### EXERCISE DESCRIPTION
Below is a listing. Set down exactly the lines from the one containing "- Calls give" through the one containing "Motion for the", both ends included, and leave out the rest.
BEGIN SOURCE DATA
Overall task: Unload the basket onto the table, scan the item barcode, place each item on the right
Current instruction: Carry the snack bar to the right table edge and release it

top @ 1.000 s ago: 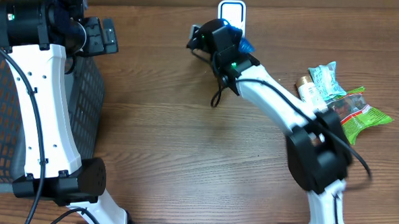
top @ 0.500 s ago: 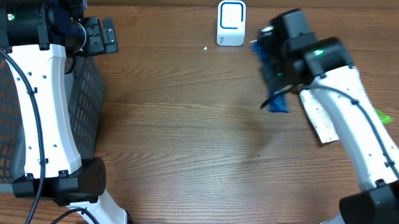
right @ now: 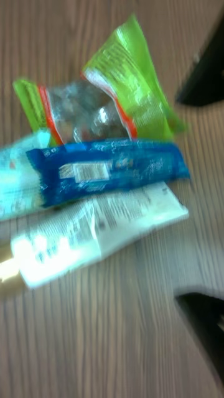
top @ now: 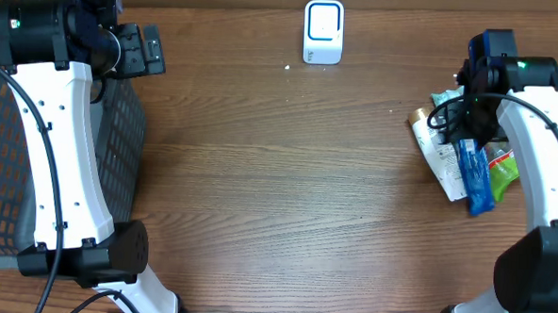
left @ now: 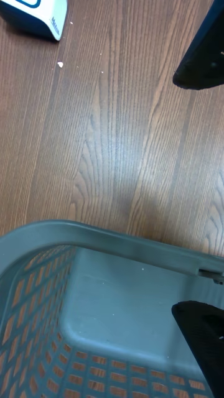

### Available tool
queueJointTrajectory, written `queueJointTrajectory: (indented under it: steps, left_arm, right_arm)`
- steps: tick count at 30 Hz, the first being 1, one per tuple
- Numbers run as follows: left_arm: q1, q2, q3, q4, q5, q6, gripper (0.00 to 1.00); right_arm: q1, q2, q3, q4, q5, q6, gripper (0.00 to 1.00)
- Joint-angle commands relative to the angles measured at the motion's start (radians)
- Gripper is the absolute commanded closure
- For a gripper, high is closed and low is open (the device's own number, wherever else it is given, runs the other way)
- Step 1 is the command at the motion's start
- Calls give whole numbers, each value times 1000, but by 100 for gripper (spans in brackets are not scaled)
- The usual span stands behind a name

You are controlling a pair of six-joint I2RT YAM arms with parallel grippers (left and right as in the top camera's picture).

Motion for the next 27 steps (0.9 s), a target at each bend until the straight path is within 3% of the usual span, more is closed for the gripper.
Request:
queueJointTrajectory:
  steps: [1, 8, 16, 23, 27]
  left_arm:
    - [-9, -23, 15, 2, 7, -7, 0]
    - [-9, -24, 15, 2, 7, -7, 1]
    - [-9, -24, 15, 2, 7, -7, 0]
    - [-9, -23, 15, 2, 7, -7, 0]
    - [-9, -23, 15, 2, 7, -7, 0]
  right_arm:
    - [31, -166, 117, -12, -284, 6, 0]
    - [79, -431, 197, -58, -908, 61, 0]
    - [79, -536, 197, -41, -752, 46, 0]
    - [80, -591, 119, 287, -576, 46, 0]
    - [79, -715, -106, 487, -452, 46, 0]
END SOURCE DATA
### TASK OUTPUT
- Calls give whole numbers, each value times 1000, but by 100 for gripper (spans in brackets are not scaled)
- The usual span stands behind a name

You are controlling a pair of six-joint I2RT YAM arms with parallel grippers (left and right as in the top camera's picture).

Motion for the next 27 steps (0.9 s), a target at each bend until the straight path is within 3% of the usual span, more is closed for the gripper.

No more output is expected for this exercise.